Riduzione dei fattori di rischio per l’invecchiamento, CVD, diabete e cancro nell’uomo

Successivamente, il team ha testato un intervento FMD simile in un gruppo di 19 persone generalmente sane di età compresa tra 18 e 70 anni. Questi partecipanti erano tenuti a seguire la dieta per 5 giorni al mese per 3 mesi. La dieta ha fornito loro tra 34-54% del loro normale apporto calorico, così come le proteine 11-14%, 42-43% carboidrati e il 44-46% di grassi.

I 19 partecipanti che hanno seguito l’intervento FMD sono stati confrontati con un gruppo di 18 individui generalmente sani e di pari età che hanno continuato a seguire la loro dieta normale.

Rispetto ai partecipanti che hanno consumato la loro dieta standard, quelli che hanno seguito l’intervento FMD hanno sperimentato una riduzione dei fattori di rischio legati all’invecchiamento, alle malattie cardiovascolari (CVD), al diabete e al cancro, tra cui abbassamento della glicemia, riduzione dei marcatori di infiammazione e perdita di peso.

Il team nota che solo il 5% dei partecipanti alla FMD è stato squalificato dallo studio per non aver rispettato il regime dietetico.

Longo e colleghi dicono che i loro risultati indicano che seguire periodicamente un intervento FMD può promuovere la longevità negli esseri umani e proteggere dai fattori di rischio di alcune malattie. Essi aggiungono:

“Sebbene i risultati clinici richiedano una conferma da parte di uno studio randomizzato più ampio, gli effetti dei cicli di FMD sui biomarcatori/fattori di rischio per l’invecchiamento, il cancro, diabete, e CVD, insieme alla conformità molto alta alla dieta e la sua sicurezza, indicano che questa strategia dietetica periodica ha un alto potenziale per essere efficace nella promozione dell’apertura della salute umana.”

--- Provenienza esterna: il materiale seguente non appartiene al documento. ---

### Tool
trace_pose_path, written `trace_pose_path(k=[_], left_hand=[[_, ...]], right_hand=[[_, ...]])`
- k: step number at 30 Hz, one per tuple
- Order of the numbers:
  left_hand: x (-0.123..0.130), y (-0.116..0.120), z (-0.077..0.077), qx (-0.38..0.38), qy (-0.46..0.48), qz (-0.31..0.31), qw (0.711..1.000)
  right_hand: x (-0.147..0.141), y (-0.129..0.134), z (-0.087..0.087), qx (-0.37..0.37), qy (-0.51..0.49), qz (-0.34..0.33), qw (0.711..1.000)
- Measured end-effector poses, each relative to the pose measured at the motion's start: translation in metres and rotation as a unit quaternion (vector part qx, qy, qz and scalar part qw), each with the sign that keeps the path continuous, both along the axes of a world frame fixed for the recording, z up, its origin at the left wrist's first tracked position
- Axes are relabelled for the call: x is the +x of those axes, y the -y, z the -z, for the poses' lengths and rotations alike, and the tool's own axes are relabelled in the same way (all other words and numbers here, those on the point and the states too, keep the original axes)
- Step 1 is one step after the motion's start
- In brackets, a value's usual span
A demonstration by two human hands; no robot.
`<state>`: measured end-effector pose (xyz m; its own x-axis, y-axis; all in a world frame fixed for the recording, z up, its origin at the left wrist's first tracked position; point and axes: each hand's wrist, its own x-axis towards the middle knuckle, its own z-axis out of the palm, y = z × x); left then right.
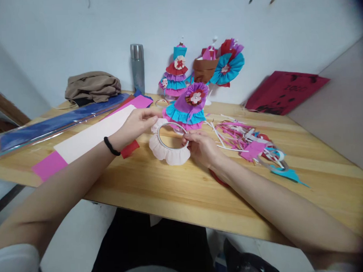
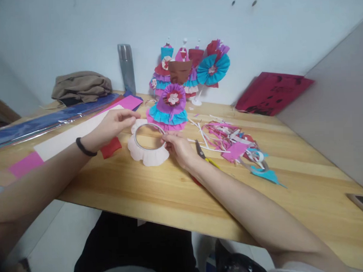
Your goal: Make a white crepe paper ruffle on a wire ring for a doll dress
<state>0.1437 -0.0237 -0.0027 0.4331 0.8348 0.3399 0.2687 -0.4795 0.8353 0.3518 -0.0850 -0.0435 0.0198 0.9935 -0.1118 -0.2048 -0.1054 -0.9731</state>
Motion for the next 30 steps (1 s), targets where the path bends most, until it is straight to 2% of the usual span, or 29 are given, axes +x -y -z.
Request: trace_pose_path(k=[3, 8, 12, 15, 18, 24, 30], left_hand=[[0.000, -0.006, 0.006, -0.131, 0.041, 0.062, 0.989], [0.001, -0.003, 0.006, -0.187, 0.123, 0.107, 0.969], [-0.001, 0.000, 0.002, -0.241, 0.087, 0.164, 0.953], [-0.002, 0.001, 0.003, -0.260, 0.061, 0.217, 0.939], [-0.002, -0.001, 0.007, -0.274, 0.076, 0.254, 0.924], [-0.008, -0.010, 0.008, -0.254, 0.063, 0.233, 0.937], [-0.012, -0.015, 0.003, -0.235, -0.018, 0.236, 0.943]], right_hand=[[0.001, -0.001, 0.002, 0.020, 0.008, 0.000, 1.000], [0.003, -0.001, 0.003, 0.049, 0.044, 0.000, 0.998], [0.002, 0.002, -0.002, 0.043, 0.088, -0.021, 0.995], [0.000, 0.005, -0.006, 0.035, 0.105, -0.046, 0.993], [-0.002, 0.007, -0.009, 0.025, 0.103, -0.057, 0.993], [-0.001, 0.006, -0.007, 0.009, 0.096, -0.043, 0.994], [-0.001, 0.006, -0.006, 0.008, 0.100, -0.041, 0.994]])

Il team dice che ora sta mettendo l’intervento FMD attraverso un rigoroso processo di test al fine di ottenere l’approvazione dalla US Food and Drug Administration (FDA) per l’uso clinico. Si tratta di testare l’efficacia della dieta in 60-70 partecipanti, prima di passare a una sperimentazione clinica con 500-1.000 partecipanti.

“Questo è probabilmente il primo intervento non cronico preclinicamente e clinicamente testato contro l’invecchiamento e per la promozione dell’apertura della salute che ha dimostrato di funzionare e di essere molto fattibile come un intervento controllato da un medico o da un dietista”, dice Longo.

I ricercatori sottolineano che, poiché gli effetti dell’intervento FMD sono potenti, gli individui dovrebbero seguire tale dieta solo sotto controllo medico.